Poursuivie pour violation des règles déontologiques ainsi que des «manquements à la modération et à la délicatesse», elle a finalement écopé ce jeudi d'une interdiction d'exercer pendant quatre mois, dont deux avec sursis. 

Le 26 novembre dernier, à l'évocation de son cas, le bâtonnier du barreau d'Avignon avait requis une interdiction d'exercer de dix-huit mois à son encontre. 
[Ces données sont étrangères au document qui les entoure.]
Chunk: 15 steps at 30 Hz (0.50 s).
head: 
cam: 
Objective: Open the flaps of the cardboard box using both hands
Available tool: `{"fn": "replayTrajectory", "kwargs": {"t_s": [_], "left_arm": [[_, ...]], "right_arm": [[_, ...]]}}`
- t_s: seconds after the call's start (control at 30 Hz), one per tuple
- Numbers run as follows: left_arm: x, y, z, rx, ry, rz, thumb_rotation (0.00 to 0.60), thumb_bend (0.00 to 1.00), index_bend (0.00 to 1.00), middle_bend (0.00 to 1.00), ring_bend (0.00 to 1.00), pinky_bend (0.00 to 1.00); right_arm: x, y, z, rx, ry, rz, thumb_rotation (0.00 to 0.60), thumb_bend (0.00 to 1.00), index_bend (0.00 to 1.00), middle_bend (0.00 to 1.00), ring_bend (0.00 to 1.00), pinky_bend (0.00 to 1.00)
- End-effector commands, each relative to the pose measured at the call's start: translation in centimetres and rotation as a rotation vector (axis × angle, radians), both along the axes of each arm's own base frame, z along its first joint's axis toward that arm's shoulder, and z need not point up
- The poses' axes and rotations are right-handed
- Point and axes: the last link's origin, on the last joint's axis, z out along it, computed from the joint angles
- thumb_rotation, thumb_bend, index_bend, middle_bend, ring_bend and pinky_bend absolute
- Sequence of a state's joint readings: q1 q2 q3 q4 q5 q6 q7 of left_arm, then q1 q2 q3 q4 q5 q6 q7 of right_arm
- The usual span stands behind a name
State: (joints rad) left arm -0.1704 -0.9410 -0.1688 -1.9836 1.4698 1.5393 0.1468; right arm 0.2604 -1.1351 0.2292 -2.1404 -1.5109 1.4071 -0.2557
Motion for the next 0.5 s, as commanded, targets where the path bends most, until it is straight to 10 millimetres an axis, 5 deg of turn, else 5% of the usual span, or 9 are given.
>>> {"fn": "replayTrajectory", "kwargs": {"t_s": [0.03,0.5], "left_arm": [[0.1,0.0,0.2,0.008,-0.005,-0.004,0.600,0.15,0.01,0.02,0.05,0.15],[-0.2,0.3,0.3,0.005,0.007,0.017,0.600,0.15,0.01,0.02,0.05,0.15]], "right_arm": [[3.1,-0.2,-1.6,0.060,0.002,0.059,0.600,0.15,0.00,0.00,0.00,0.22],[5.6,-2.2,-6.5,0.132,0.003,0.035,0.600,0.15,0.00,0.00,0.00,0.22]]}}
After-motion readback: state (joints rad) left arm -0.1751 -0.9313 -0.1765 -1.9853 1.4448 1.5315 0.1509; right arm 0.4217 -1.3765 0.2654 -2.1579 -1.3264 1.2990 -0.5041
Des stories instagram qui posaient problème

Ce sont les stories Instagram postées par l'avocate le jeudi 19 septembre 2024 qui ont déclenché la polémique. Sur son compte, Nadia El Bouroumi avait décidé de prendre la parole pour parler de l'affaire : «Je sors du procès Pelicot pfiouuuu ! On a diffusé des photos de madame qui sont effectivement dans des positions qui posent problème puisque, depuis quelques jours, elle nous expliquait qu'elle n'avait jamais, jamais participé à quoi que ce soit (...) Face aux vidéos, elle s'est mise en colère, j'ai pris le micro en lui disant que c'était elle qui avait souhaité que ce soit public et que maintenant, il ne s'agissait pas de se plaindre», avait-elle déclaré.

Une première story qui avait fait couler beaucoup d'encre, mais la jeune femme ne s'était pas arrêtée là. En effet, le lendemain, elle avait posté une nouvelle story sur son compte dans laquelle on pouvait la voir chanter et danser sur la chanson «Wake me up before you go-go» de Wham, dont le refrain signifie en français : «Réveille-moi avant que tu partes», une référence probable à la soumission chimique subie par la victime.

À la suite de la polémique, l'avocate s'était d'ailleurs expliquée sur CNEWS, assurant qu'il «n'y avait pas de violence dans mes propos».

En définitive, ce jeudi, le conseil régional de discipline de la cour d'appel de Nîmes a «relaxé» l'avocate pour la première vidéo, dans laquelle elle débriefait une audience, mais elle a été «sanctionnée pour une seconde ("Wake Me Up") par une interdiction temporaire d'exercer la profession d'avocat d'une durée de quatre mois, dont deux mois assortis du sursis», ont expliqué dans un communiqué l'avocate et ses conseils, Me Khadija Aoudia et Me Olivier Morice.